The threat to life both physical and spiritual is the premise of the quest for salvation. The threat is so near and real because, for the African, life is a continuum of power points that are transformed into being and life is constantly under threat from evil forces. This logic of the relationality of being and cosmic life gives rise to the view that all reality is inter-related like a family. This same relational metaphysics is what under girds the life of the individual in community.
Individual in Community
J. S. Mbiti captures this relational metaphysics succinctly in the dictum: “I am because we are and because we are therefore I am.” The life of the individual comes into fruition through the social ritual of rites of passage. These rites are the process that can help the individual to attain to the goals of his or her destiny, given at birth by God. Those who successfully go through the rites of passage become candidates for ancestorhood — the goal of the ideal life. For the African, ancestors are much more than dead parents of the living. They are the embodiment of what it means to live the full life that is contained in one’s destiny.

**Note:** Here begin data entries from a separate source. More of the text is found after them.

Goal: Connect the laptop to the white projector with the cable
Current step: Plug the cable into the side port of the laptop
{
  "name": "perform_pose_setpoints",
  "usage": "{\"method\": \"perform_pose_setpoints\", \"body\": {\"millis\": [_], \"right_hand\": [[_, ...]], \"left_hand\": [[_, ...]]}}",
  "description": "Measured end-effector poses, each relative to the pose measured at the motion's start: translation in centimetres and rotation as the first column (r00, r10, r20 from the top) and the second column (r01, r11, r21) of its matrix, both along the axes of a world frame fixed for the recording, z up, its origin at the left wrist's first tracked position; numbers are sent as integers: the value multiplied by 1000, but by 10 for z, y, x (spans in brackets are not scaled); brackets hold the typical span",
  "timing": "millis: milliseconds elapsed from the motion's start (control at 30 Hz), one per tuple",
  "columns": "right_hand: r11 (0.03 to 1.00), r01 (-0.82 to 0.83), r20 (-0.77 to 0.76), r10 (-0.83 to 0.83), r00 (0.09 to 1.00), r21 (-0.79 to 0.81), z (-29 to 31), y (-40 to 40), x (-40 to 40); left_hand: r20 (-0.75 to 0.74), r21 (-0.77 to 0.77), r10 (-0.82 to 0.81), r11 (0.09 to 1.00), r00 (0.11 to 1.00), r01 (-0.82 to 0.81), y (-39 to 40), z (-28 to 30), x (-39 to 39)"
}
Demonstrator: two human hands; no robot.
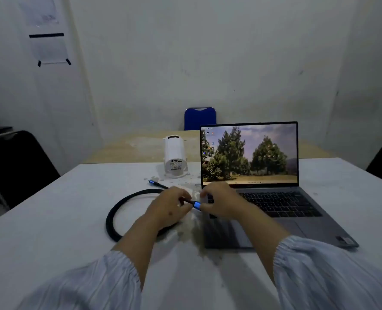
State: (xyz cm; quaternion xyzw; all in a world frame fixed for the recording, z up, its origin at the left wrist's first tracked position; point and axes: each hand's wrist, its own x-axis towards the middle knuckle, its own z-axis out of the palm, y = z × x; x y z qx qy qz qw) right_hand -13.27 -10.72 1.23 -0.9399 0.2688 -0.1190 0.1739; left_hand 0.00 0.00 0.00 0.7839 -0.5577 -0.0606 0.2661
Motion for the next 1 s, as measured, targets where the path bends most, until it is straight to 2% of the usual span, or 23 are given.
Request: {"method": "perform_pose_setpoints", "body": {"millis": [233,367,567,767,1000], "right_hand": [[999,32,-88,-33,996,-10,-32,-11,25],[996,38,-90,-45,995,-79,-41,-19,41],[997,20,-74,-25,997,-75,-44,-33,53],[1000,-22,88,22,996,-2,-42,-43,55],[992,-53,166,33,986,114,-42,-55,44]], "left_hand": [[47,22,41,999,998,-42,-14,-37,21],[37,19,36,999,999,-36,-21,-50,28],[25,-34,46,998,999,-45,-36,-53,40],[114,-22,36,999,993,-34,-50,-49,42],[126,-13,0,1000,992,2,-59,-45,41]]}}
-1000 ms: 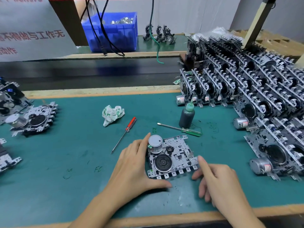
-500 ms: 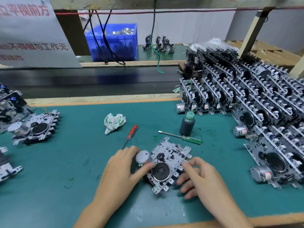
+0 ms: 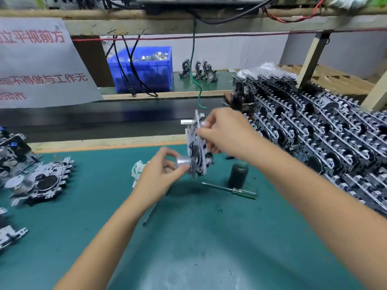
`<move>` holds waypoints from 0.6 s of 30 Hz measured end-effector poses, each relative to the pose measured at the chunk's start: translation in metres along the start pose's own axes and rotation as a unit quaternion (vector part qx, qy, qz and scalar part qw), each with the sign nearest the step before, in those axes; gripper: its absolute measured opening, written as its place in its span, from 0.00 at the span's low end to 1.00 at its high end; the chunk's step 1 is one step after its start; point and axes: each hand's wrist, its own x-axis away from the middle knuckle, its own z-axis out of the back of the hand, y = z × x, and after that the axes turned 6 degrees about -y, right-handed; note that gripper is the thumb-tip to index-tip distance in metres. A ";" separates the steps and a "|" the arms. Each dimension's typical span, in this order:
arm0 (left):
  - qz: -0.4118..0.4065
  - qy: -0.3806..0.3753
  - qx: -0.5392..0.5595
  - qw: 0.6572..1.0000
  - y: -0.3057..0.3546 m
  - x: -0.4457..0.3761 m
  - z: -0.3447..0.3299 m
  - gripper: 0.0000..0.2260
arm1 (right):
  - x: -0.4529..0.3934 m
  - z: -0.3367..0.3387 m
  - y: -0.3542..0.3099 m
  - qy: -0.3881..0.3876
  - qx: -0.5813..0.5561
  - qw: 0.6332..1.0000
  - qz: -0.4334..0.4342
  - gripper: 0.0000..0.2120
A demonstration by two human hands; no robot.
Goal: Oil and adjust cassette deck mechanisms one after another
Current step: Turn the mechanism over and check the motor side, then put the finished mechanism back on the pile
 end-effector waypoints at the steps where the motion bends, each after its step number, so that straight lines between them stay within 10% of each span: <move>1: 0.003 -0.001 -0.018 1.000 0.001 -0.017 -0.002 0.10 | -0.016 0.005 0.001 -0.010 0.023 1.000 -0.004 0.10; 18: -0.024 -0.069 -0.252 0.965 -0.011 -0.119 -0.075 0.14 | -0.121 0.012 0.059 -0.100 0.364 0.924 -0.059 0.10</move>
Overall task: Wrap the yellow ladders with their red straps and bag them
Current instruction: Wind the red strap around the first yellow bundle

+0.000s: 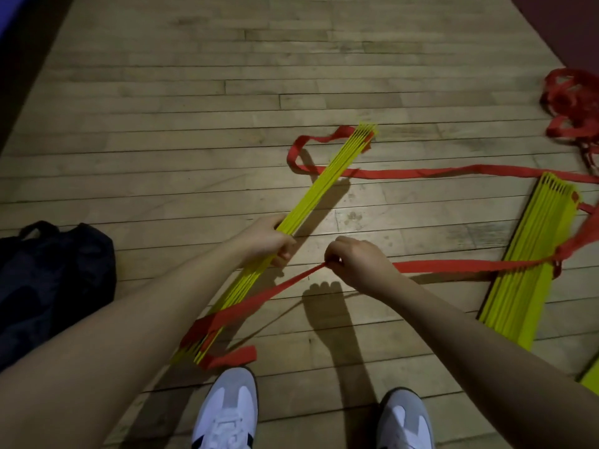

God, Creation and Cosmic Life
God in Africa is a relational being who is known through various levels of relationship with creation. In relation to humanity, God is the great ancestor of the human race. Therefore, all over Africa God is portrayed more in terms of parent than as sovereign. In relation to the earth, God is a husband who stands behind the creative fecundity of the earth that sustains human life. God in relation to creation is the creator from whom life flows and is sustained. In relation to the divinities, God is their father who requires them to care for the cosmic processes.
Unity and Diversity
The various elements of African religion that make what I call the transcendental structure of African religion are expressed differently by the various African peoples on the basis of their social organization and environment.
One can describe African religion as a this-worldly religion of salvation that promises well-being and wholeness here and now. It is a religion that affirms life and celebrates life in its fullness; this accounts for the lively and celebrative mood that characterizes African worship in all its manifestations.